Frontiers in Oncology 2018 December 21 [Link]
Lo Russo G, Tessari A, Capece M, Galli G, de Braud F, Garassino MC, Palmieri D
Malignant pleural mesothelioma (MPM) is a rare and aggressive tumor with a variable incidence among different countries. Occupational asbestos exposure is the most important etiological factor and a very long latency period is widely reported. In the early phase of the disease, clinical signs are absent or not specific. For this reason, the diagnosis is frequently achieved only in the advanced stages. The histopathological diagnosis per se is also very complex, and no known factor can predict the prognosis with certainty.
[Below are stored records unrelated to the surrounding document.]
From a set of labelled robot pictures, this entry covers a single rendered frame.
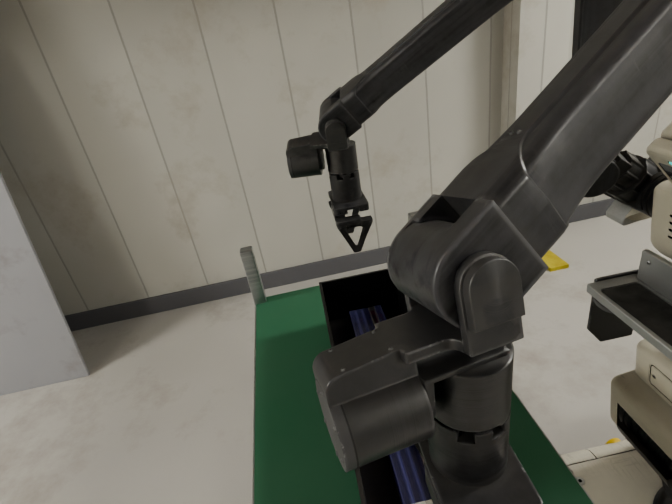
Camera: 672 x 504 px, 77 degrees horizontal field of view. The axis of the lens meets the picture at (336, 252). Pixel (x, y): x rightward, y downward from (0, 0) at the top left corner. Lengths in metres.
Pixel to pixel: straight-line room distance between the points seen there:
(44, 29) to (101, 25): 0.27
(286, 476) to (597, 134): 0.61
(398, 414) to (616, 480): 1.35
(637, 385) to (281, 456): 0.73
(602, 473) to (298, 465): 1.06
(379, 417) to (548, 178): 0.17
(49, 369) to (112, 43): 1.80
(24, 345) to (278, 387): 2.20
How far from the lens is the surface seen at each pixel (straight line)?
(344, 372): 0.25
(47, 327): 2.81
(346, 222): 0.78
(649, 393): 1.08
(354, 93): 0.73
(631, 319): 0.86
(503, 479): 0.36
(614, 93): 0.31
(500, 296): 0.24
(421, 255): 0.25
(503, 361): 0.29
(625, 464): 1.63
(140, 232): 2.92
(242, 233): 2.84
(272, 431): 0.79
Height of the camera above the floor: 1.54
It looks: 28 degrees down
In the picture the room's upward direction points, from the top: 10 degrees counter-clockwise
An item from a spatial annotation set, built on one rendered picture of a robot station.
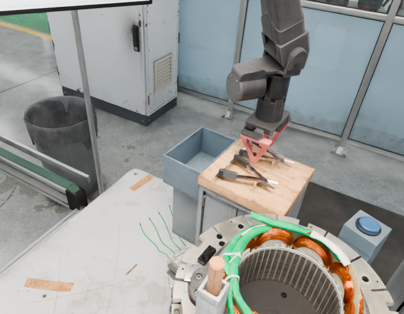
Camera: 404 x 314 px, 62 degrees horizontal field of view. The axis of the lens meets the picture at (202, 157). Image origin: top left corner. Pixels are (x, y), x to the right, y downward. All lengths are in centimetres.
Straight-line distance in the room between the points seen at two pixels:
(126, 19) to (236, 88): 205
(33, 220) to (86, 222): 120
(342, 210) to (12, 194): 212
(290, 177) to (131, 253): 46
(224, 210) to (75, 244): 44
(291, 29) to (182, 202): 49
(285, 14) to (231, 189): 35
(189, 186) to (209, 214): 8
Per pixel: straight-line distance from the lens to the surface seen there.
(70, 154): 202
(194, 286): 51
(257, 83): 65
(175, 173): 79
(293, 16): 61
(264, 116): 71
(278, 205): 70
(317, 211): 231
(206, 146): 92
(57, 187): 122
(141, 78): 271
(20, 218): 226
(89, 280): 92
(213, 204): 77
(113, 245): 97
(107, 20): 277
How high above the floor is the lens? 153
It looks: 37 degrees down
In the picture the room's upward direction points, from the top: 5 degrees clockwise
Nonetheless, current survival rates remain very low, despite the use of standard treatments, which include surgery, chemotherapy and radiotherapy. The identification of new prognostic and/or diagnostic biomarkers, and the discovery of therapeutic targets is a priority and could lead to a real significant impact on the management of malignant pleural mesothelioma. In this scenario, the role of microRNAs is becoming increasingly relevant, with the promise of a quick translation in the current clinical practice. Despite the relative novelty of this field, the number of works and candidate microRNAs that are present in literature is striking. Unfortunately, to date the microRNAs with the most clinical relevance for MPM are still matter of debate, probably due to the variety of approaches, techniques, and collected samples. Although specific microRNAs (e.g., let-7, miR-15 and miR-16, miR-21, miR-34a, and the miR-200 family) have been reported several times from different groups, the heterogeneity of published data reinforces the need of more comprehensive and unified studies on this topic. In this review we collect and discuss the studies focused on the involvement of microRNAs in different aspects of MPM, from their biological role in tumorigenesis and progression, to their possible application as diagnostic, prognostic and predictive biomarkers. Lastly, we examine their potential value as for the design of therapeutic approaches that could benefit MPM patients.